Induction of HBD-2, IL-1, and IL-8 by L. jensenii but not G. vaginalis. Bacteria were grown to saturation and then brought to an OD620 of 1.0, 0.1, 0.01, or 0.001 with their respective culture medium (MRS for L. jensenii or BHI plus 4% lysed horse blood for G. vaginalis). Aliquots were boiled for 5 min to heat inactivate the bacteria. (A) A total of 20 μl of heat-inactivated or culture medium (M) bacteria was placed onto the top surface of the VE tissue (MatTek), or IL-1β (20 ng/ml) was added to the culture medium. Control (C) tissue was untreated. After 24 h of incubation, tissues were analyzed by quantitative reverse transcription-PCR. Concentrations of cytokine mRNAs are shown relative to the G3PDH mRNA as differences in threshold cycles (ΔCT). Closed and open symbols indicate L. jensenii and G. vaginalis, respectively. Differences significant at a P of <0.05 between samples treated with the two different bacteria are marked by asterisks. (B) Combinations of L. jensenii and G. vaginalis (20 μl each at an OD620 of 1.0, 0.1, 0.01, 0.001, or 0 with their respective culture medium) were placed on the top surface of the VE tissue, and the mRNA was analyzed 24 h later.
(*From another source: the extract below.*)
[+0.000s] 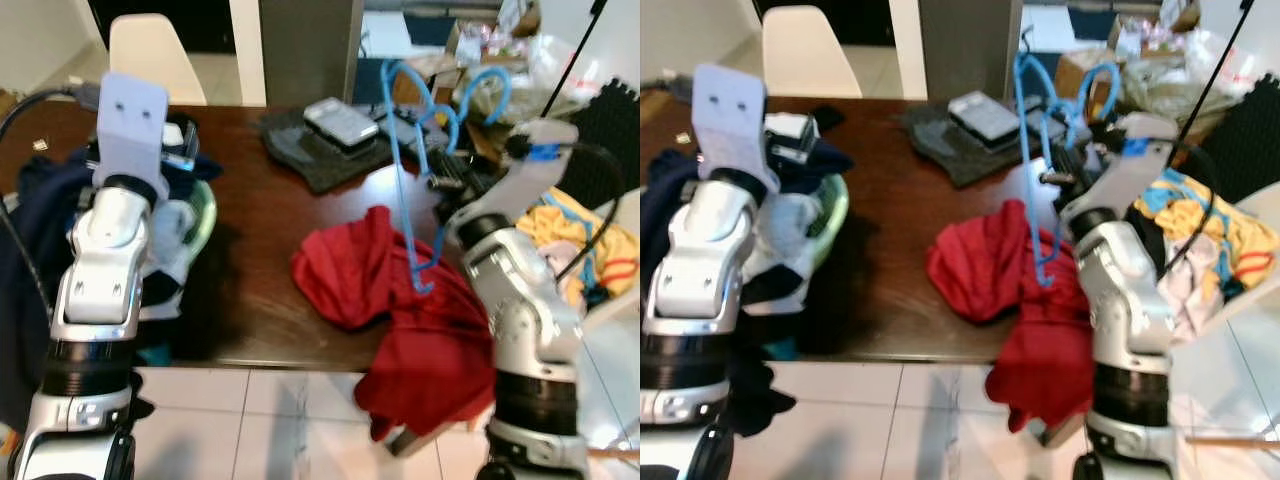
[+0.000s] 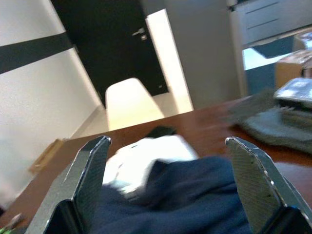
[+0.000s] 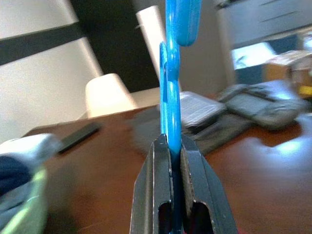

Concentrations of cytokine mRNAs are shown relative to G3PDH mRNA as differences in threshold cycles (ΔCT). The OD620 values of the added G. vaginalis were as follows: 0, •; 0.001, ○; 0.01, ▾; 0.1, ▿; and 1.0, ▪. Representative error bars are shown. L. jensenii (LbJ) stimulated mRNA expression of HBD-2, IL-1, and IL-8 in a dose-dependent manner. G. vaginalis had no detectable effect on stimulation by L. jensenii.